Information obtained via a Freedom of Information request has revealed that Members of Parliament (MPs) have been targeted by over 22.3 million malicious email attacks over the past eight months, demonstrating the extent to which cyber criminals are targeting our parliamentarians online.
According to the Parliament Street think tank which obtained the data, MPs were targeted by over 2.7 million malicious email attacks in the first eight months of 2020 compared to just 1,747,759 monthly average attacks in 2019. This figure demonstrates that email attacks targeting parliamentarians surged by 60 percent within a year.
The think tank believes that cyber criminals have been taking advantage of the interest in and concerns over the COVID-19 pandemic to increase the frequency of email-based cyber attacks. However, their attempts eventually failed as all 22,321,459 malicious email attacks, suspected of being phishing, spam and malware attacks, were blocked by the Parliament’s cyber defences.
The success achieved in blocking all kinds of email-based threats could be owed to the government’s intent to enable Domain-based Message Authentication, Reporting and Conformance (DMARC) in all gov.uk domains. DMARC helps authenticate an organisation’s communications as genuine by blocking malicious or fraudulent emails that spoof email addresses operated by government departments.
In order to address the threat of cyber criminals targeting MPs with email-based malware and phishing attacks, the National Cyber Security Centre has also put in place its Active Cyber Defence Programme that includes Web Check, DMARC, Public Sector DNS, and a takedown service.
The Active Cyber Defence programme was introduced shortly after the NCSC flagged several attempts made by suspected hackers to obtain the personal details of British MPs using phishing emails, some of which requested MPs to disclose IDs and passwords of their personal accounts or to log in to fake websites.
“Attackers might send legitimate-looking password reset emails, urgent-sounding messages about financial problems, account change notifications requests, or links to documents that require you to log in with passwords,” NCSC said.
“The emails are very convincing and could arrive at an individual’s personal or work email account, perhaps even appearing to come from someone known to the recipient,” it added.
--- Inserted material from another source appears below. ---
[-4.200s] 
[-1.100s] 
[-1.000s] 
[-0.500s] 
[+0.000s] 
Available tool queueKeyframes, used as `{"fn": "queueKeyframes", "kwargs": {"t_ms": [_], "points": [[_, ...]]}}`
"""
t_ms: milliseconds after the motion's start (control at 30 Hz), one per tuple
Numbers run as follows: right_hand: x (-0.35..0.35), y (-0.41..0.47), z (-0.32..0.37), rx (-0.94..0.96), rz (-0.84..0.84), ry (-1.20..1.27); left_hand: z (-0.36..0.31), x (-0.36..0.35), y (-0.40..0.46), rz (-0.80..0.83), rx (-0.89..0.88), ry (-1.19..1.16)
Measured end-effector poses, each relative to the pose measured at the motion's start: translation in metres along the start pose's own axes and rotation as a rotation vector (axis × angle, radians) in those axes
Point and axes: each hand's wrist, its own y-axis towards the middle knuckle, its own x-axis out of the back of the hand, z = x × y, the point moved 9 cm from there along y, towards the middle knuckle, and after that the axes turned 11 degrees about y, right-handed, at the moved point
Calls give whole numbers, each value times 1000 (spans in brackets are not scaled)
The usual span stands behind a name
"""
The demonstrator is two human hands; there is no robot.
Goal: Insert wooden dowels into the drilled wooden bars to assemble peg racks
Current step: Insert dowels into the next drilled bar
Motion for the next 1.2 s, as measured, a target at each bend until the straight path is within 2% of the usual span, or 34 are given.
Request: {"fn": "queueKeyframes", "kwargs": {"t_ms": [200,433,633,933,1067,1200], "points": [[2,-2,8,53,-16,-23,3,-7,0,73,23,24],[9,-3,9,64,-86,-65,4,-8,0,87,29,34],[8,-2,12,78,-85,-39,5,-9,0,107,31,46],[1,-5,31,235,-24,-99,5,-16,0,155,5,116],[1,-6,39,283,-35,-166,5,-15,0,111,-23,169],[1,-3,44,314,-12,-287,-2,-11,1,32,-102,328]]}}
It also warned that phishing attacks are likely to continue and that MPs should desist from sharing their passwords with unknown recipients.
The National Cyber Security Centre has also asked MPs and their staff to enable multi-factor authentication in their devices, view and validate device logins, terminate current sessions, forward suspicious e-mails and educate followers about phishing attempts.
Commenting on the number of malicious emails sent to MPs by cyber criminals, Tim Sadler, CEO of Tessian, said Parliament Street’s findings highlight the sheer scale of the threat that all businesses are facing. With millions of malicious emails being sent, the odds that one might work are high – especially if they are carefully crafted to evade detection.
“Hacking humans on email is still the easiest way for cybercriminals to hack into organisations and institutions. Governments, therefore, need to protect their people from falling for phishing attacks, putting solutions in place to automatically detect threats and educating employees on threats like social engineering attacks.
“Failure to do so and the fallout could be disastrous, as cybercriminals get their hands on sensitive data and gain illegal access to officials’ email accounts. Consider the damage that could be caused should a hacker successfully take over an MP’s email account. The threat of phishing isn’t going away any time soon, but organisations can find ways to proactively prevent their people from falling for the scams,” he added.